A CORONER has sent out an urgent warning that more people could be at risk after the tragic death of a 10-year-old boy.
Roger Whittaker took the unusual step of an emergency resumption of a Huddersfield inquest into the death of Dominic Rodgers, after learning that thousands of other people throughout the town could be in danger.
Dominic lived in a back-to- back house in Spaines Road, Fartown, with his mother, Stacey. He died from carbon monoxide poisoning last month.
Mr Whittaker and the police have made it clear that landlords must make sure all their houses meet current legislation on the fitting of boilers - and immediately refit boilers which have not been put in properly and are potentially lethal.
Home owners must also take the same steps to avoid a tragedy.
Mr Whittaker revealed yesterday that Dominic's death was due to gas coming out of a flue into a passageway from a boiler at the house next door to where he lived.
Investigations are continuing to find out exactly what caused the gas build-up in the passageway between four back-to-back homes.
Health and Safety Executive officials and gas engineers are helping the inquiry.
Mr Whittaker said: "I have concerns about the safety of other people living in similar properties.
"There are many back-to- back houses in Huddersfield that have been fitted with gas central heating in a similar manner to the one fitted next door to where Dominic lived.
"I want to raise the issue to minimise the potential of similar fatalities happening."
His warning was echoed by Det Insp Steve Hepplestone, of Huddersfield CID, who gave evidence at the inquest.
He said Dominic's bedroom was small and both the door and window were closed.
He added: "It is clearly the gas boiler from next door which has caused the problem. We are still waiting for the results of detailed tests on it."
Det Insp Hepplestone said the boiler had sent gas into the passageway. The gas had turned to carbon monoxide and seeped into Dominic's bedroom, where it killed him.
Dominic was discovered dead in bed on the morning of Thursday, February 12.

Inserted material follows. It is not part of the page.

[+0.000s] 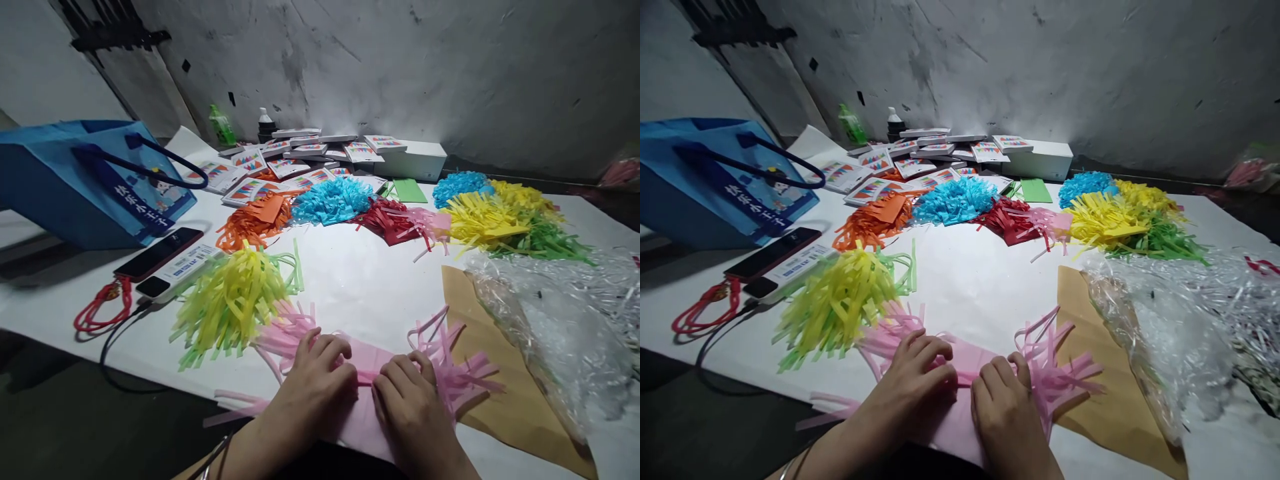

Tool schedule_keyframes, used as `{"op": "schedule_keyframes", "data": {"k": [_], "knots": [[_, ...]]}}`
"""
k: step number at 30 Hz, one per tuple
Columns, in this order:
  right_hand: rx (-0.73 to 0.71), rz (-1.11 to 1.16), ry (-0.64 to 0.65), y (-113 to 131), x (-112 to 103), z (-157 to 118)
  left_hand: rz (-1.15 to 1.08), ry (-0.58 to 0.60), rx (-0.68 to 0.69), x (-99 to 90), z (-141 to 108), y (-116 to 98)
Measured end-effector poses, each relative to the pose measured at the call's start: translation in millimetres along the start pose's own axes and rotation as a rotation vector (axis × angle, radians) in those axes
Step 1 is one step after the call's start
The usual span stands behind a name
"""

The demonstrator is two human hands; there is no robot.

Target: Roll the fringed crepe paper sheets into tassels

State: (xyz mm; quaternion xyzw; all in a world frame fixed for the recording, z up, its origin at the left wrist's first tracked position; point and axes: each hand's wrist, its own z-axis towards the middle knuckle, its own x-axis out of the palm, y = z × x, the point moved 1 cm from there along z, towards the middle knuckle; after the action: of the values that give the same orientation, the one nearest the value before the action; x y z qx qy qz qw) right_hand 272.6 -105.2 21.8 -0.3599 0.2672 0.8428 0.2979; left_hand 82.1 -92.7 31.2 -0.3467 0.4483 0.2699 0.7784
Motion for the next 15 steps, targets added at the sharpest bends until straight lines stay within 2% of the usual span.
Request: {"op": "schedule_keyframes", "data": {"k": [4,9,11,15], "knots": [[0.038,0.074,-0.017,1.8,2.5,1.2,-0.035,-0.073,0.103,-0.2,0.3,0.3],[-0.036,0.104,0.011,1.7,1.2,-2.3,-0.040,-0.089,0.203,2.2,3.4,1.6],[-0.035,0.111,0.007,-2.2,-2.1,-8.0,-0.043,-0.070,0.192,3.1,2.4,2.5],[-0.005,0.121,0.003,-9.8,-9.3,-19.8,-0.103,-0.008,0.070,0.8,-0.1,-0.9]]}}
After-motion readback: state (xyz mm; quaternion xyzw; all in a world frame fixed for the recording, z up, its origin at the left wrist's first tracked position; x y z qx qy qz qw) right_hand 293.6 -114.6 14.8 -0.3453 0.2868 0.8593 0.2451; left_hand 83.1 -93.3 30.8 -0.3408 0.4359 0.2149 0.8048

His mother today urged people to follow the safety advice.
Stacey Rodgers said: "If out of all this tragedy comes the chance to save one more life, then it will be worthwhile.
"No-one should ever have to go through what we are going through.
"Dominic was my life. We were very happy in the house in Spaines Road and our landlord was brilliant, doing everything we asked.
"But at the end of the day, you put your child to bed thinking he is in the safest place in the world - and tragically it isn't," she added.
Det Insp Hepplestone said: "The trouble is that carbon monoxide is odourless.
"There are many back-to- back houses throughout Huddersfield with central heating vents in passageways.
"It is vital people in these homes get a qualified gas engineer to check vents are safe.
"Passageways are not authorised locations for flues of this sort, even if they were fitted 10 or 12 years ago. They should be fitted to an outside wall into the open air, where gases can safely dissipate."
The inquest was adjourned.
But Mr Whittaker said he may have to hold another special resumption in a couple of weeks if more information came to light.
He added: "It is vital that people are fully appraised of the potential dangers. I would hate there to be a further fatality.
A British Gas spokeswoman said: "People could ask any Corgi-registered plumber to check their central heating boiler and flue, or contact British Gas on 0845 9605040 to organise a British Gas service engineer to call.
"All landlords should have a gas safety inspection certificate for each property which is renewed every year when the central heating system has been checked by a qualified person and passed."
Det Insp Hepplestone said tenants should ask for a copy of this certificate.
Phone Corgi on 01256 372200.
Stephanie Trotter, of the charity CO-Gas Safety, said: "We consider any death or injury from carbon monoxide is unnecessary and avoidable, provided people know about the dangers and take all precautions.
"These include good ventil- ation, regular chimney and flue checking and sweeping, regular servicing by a qualified person and, as an extra safeguard, a carbon monoxide alarm with an audible warning to a British or European standard.
"Good alarms can be purchased from most DIY stores for about £20; not much to save a life.
"Although the Health and Safety Commission recommended a levy on gas suppliers to raise publicity for warnings to the public in August, 2000, there has been no implementation.
"Gas companies are talking about a voluntary levy, but talk is cheap."
For more safety information, the charity has a website www.co-gassafety.co.uk
The Department of Trade says more than 50 people die at home every year from carbon monoxide poisoning caused by faulty heating appliances.